The card is stored by Stripe; CaseFlow and your firm only ever see the brand and last four digits. When the card is saved:

  • The plan becomes Active
  • The client gets a confirmation email with the schedule
  • You get an activation email and an in-app notification
  • The first charge fires on the first charge date (or immediately, if that date has already passed) img_26.png

What happens on each charge

On the due day, CaseFlow charges the saved card automatically.

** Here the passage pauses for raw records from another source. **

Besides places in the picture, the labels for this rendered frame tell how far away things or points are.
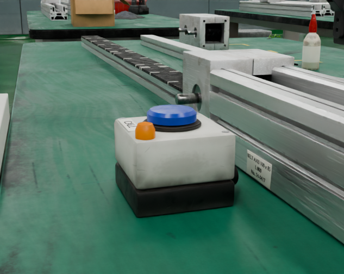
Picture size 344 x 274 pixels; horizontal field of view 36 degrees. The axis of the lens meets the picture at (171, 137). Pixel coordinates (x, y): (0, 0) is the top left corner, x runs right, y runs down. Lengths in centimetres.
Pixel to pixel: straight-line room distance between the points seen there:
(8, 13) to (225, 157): 1110
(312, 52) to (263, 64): 61
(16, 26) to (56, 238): 1112
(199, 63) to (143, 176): 23
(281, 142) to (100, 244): 16
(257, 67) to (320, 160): 22
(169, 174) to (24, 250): 12
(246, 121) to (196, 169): 10
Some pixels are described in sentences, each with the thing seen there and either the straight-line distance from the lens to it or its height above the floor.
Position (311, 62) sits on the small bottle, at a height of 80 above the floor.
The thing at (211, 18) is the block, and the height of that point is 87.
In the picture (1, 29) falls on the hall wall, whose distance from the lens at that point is 1149.
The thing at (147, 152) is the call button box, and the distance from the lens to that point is 39.
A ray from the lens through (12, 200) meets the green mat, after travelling 45.
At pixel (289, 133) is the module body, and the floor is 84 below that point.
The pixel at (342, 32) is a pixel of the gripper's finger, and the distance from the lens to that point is 69.
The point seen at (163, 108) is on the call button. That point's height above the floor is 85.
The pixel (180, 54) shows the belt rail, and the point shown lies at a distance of 136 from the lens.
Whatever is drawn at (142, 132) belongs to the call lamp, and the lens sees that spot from 38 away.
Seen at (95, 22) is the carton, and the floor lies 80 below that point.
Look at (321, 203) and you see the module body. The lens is 39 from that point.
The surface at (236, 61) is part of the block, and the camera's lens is 57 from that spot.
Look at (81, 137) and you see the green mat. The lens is 63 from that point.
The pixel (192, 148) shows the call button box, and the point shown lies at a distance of 40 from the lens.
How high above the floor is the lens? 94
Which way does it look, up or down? 15 degrees down
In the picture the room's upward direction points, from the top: straight up
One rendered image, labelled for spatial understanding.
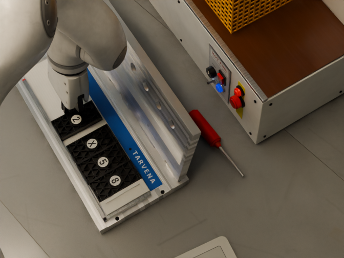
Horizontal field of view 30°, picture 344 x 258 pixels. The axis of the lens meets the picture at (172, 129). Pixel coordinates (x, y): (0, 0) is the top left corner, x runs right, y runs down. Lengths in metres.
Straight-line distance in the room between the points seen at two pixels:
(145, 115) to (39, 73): 0.29
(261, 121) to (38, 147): 0.48
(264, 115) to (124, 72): 0.31
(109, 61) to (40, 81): 0.37
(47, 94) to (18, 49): 0.75
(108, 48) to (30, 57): 0.39
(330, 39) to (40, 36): 0.71
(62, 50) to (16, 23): 0.49
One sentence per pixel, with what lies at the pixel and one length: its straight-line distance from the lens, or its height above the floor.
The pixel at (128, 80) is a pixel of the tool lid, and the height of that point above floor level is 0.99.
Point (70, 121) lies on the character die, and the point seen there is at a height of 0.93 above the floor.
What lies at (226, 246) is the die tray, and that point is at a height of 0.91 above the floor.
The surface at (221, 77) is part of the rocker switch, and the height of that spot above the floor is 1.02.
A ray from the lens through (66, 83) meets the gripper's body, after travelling 1.25.
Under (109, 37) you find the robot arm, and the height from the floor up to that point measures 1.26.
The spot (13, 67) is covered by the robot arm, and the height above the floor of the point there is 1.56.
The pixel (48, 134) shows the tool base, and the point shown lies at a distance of 1.38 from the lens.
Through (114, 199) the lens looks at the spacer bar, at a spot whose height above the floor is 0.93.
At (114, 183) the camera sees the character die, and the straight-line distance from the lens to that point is 1.30.
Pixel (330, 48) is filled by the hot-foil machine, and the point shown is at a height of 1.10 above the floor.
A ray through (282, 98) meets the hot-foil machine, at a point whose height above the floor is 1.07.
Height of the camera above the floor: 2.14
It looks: 64 degrees down
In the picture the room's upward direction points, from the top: 6 degrees counter-clockwise
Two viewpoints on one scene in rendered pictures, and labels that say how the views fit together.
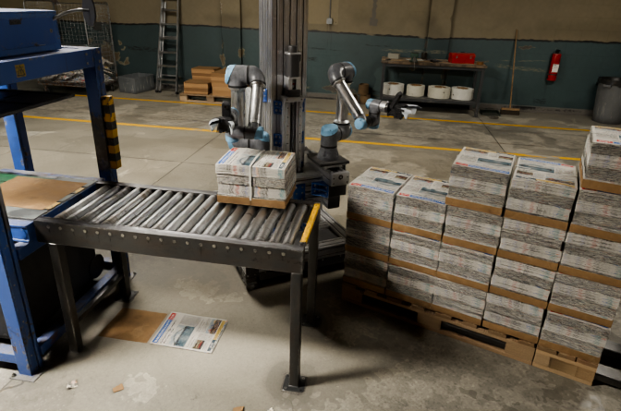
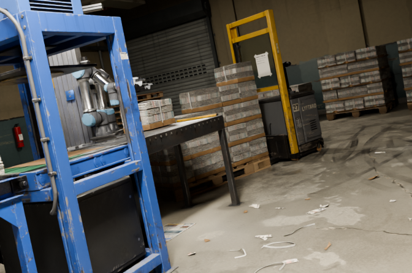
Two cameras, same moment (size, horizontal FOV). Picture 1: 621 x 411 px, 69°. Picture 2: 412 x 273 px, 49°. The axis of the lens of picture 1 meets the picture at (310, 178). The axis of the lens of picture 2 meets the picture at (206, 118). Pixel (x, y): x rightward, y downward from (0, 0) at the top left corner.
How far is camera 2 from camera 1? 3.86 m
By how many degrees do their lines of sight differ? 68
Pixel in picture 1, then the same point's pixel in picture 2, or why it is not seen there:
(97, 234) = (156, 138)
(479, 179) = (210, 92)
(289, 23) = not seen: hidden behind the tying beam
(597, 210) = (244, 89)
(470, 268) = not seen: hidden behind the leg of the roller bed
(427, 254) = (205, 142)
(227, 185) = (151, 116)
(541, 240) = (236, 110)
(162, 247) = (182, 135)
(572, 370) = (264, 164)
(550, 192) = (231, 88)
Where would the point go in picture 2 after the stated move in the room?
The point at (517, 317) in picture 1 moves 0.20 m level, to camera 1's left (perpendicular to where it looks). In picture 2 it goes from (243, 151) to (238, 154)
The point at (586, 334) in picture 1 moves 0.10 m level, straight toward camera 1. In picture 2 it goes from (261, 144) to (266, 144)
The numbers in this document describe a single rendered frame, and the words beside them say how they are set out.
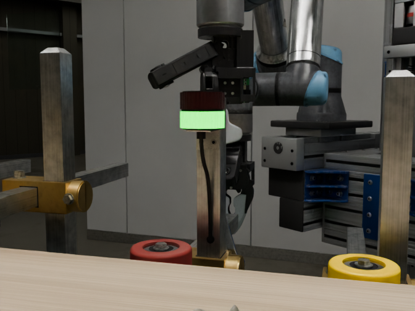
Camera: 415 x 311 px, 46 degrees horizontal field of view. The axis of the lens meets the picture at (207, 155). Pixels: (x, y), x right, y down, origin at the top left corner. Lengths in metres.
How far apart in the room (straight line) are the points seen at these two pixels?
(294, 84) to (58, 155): 0.54
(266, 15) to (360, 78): 1.98
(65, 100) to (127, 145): 3.04
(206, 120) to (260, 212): 2.89
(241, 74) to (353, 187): 0.74
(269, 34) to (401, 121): 0.83
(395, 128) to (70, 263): 0.44
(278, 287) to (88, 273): 0.21
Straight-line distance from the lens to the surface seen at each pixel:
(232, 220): 0.99
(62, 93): 0.79
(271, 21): 1.42
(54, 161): 0.80
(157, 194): 3.76
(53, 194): 0.80
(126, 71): 3.82
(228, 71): 0.76
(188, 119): 0.64
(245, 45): 0.78
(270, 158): 1.45
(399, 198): 0.68
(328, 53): 1.52
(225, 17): 0.77
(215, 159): 0.69
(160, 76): 0.76
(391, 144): 0.67
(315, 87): 1.08
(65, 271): 0.60
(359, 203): 1.43
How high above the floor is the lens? 1.09
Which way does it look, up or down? 6 degrees down
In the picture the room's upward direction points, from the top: straight up
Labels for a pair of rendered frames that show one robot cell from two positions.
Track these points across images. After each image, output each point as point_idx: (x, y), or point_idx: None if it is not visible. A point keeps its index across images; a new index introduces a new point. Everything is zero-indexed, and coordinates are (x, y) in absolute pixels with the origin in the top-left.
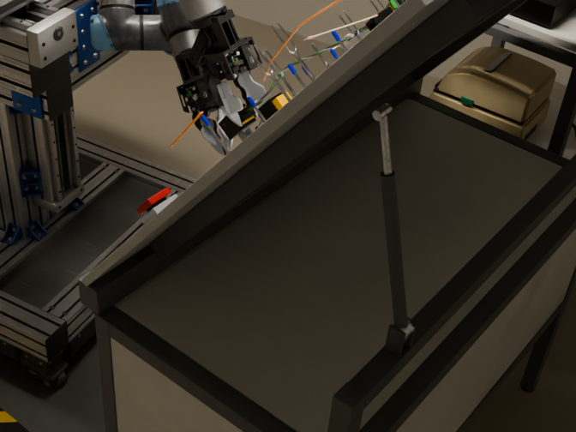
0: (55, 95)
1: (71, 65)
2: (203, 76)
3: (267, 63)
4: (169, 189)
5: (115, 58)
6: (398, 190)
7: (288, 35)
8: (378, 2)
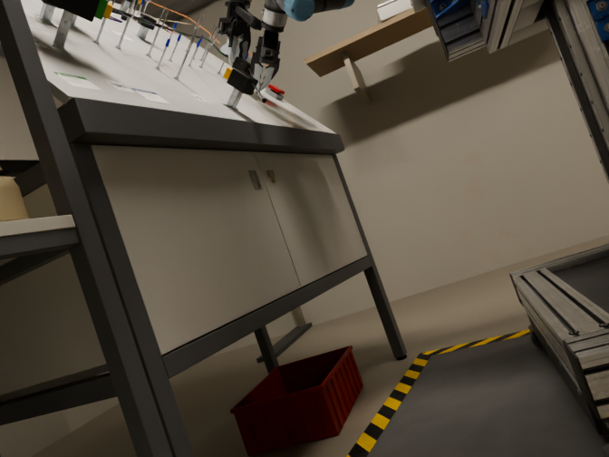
0: (439, 38)
1: (441, 12)
2: (250, 35)
3: (211, 33)
4: (268, 85)
5: (497, 6)
6: None
7: (197, 21)
8: (132, 2)
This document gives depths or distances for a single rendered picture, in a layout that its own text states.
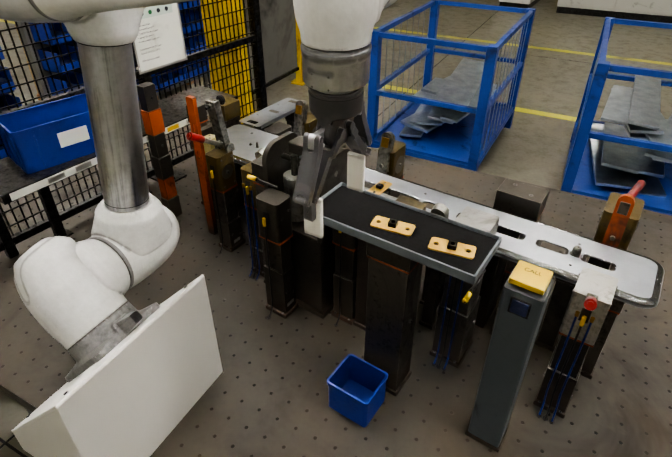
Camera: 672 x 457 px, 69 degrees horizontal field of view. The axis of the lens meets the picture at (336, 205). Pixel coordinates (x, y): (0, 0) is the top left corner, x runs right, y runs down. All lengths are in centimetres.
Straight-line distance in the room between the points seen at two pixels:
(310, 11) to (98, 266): 79
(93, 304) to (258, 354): 44
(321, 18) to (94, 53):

  • Invoice plans record the charge as a partial payment on the linked invoice. When the balance reaches zero the plan completes itself. If you record a manual payment in the meantime (say the client mails a cheque), the next instalment shrinks to the remaining balance automatically, and the plan completes early once the invoice is paid off.
  • Retainers create a new invoice for the cycle and record it as paid in the same step, so your revenue reports always reconcile.

Each successful charge sends the standard payment-received receipt to the client. The plan page shows the full charge history: dates, amounts, statuses, and links to the recorded payments. img_28.png

Failed charges and retries

If a charge is declined, CaseFlow retries automatically: once about 2 days later, and once more about 3 days after that. Each failure emails the client a secure link to update their card, and emails you the decline reason.

If the final retry also fails, the plan moves to Past Due and charging pauses. Nothing is cancelled: as soon as the client saves a working card through their link, the failed charge retries the same day and the plan returns to Active.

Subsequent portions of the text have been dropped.